I'm currently running a very simple single-node Cassandra box with the data files on a single disk. I'm about to add a couple of SSDs to the box and intend to add each SSD as another data directory to the cassandra.yaml file. If I stop Cassandra, install the SSD's, move the data files from the (current) mechanical drive to one of the SSDs and then add the SSD directories to the yaml file and then start Cassandra up again, will it automatically start balancing between the two disks? Are there any issues surrounding reconfiguring disk and disk space setup that I should be aware of?
In the newer versions of Cassandra (since v1.1.0 IIRC) you can choose where individual column families are stored on disk - so yes you can spread the load of specific column families (and the transaction log) out across your SSDs.

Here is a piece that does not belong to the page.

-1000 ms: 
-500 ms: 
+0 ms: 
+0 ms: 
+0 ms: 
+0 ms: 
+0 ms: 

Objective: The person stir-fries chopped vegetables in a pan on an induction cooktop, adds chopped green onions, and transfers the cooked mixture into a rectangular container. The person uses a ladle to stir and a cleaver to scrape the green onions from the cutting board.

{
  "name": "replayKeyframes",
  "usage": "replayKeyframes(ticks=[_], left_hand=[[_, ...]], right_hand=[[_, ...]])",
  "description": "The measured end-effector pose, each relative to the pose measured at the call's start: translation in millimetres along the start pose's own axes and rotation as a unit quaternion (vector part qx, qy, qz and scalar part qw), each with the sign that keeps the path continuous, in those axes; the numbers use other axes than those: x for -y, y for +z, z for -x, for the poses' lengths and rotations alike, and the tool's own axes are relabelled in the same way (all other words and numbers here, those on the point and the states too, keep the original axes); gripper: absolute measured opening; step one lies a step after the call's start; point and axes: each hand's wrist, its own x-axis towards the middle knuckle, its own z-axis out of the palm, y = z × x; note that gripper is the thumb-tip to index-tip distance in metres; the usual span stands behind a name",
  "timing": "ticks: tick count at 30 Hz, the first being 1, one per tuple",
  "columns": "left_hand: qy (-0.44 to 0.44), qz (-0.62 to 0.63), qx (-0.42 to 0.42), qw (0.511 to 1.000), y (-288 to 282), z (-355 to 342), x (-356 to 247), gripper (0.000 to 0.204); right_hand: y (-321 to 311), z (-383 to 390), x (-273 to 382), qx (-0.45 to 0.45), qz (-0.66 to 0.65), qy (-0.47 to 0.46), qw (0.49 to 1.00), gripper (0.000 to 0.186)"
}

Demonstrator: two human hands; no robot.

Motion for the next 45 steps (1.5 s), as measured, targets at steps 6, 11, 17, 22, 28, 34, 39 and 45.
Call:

If you are adding the SSDs behind a RAID layer (say raid 0 striping - cassandra writes in 32K blocks so 32k blocks seems a good choice for stripe size) then you'd benefit from only having to worry about putting it all in one location and you'd get a very significant increase in throughput and I/O ops.
Your approach for doing the move also seems fine to me.
As an aside, I really like ZFS for this application. I can choose to have most storage provided by cheap spinning rust, and then speed up reads by putting an L2 ARC cache on SSDs and speed up writes if needed by putting the ZIL on SSDs (less relevant in my experience with cassandra).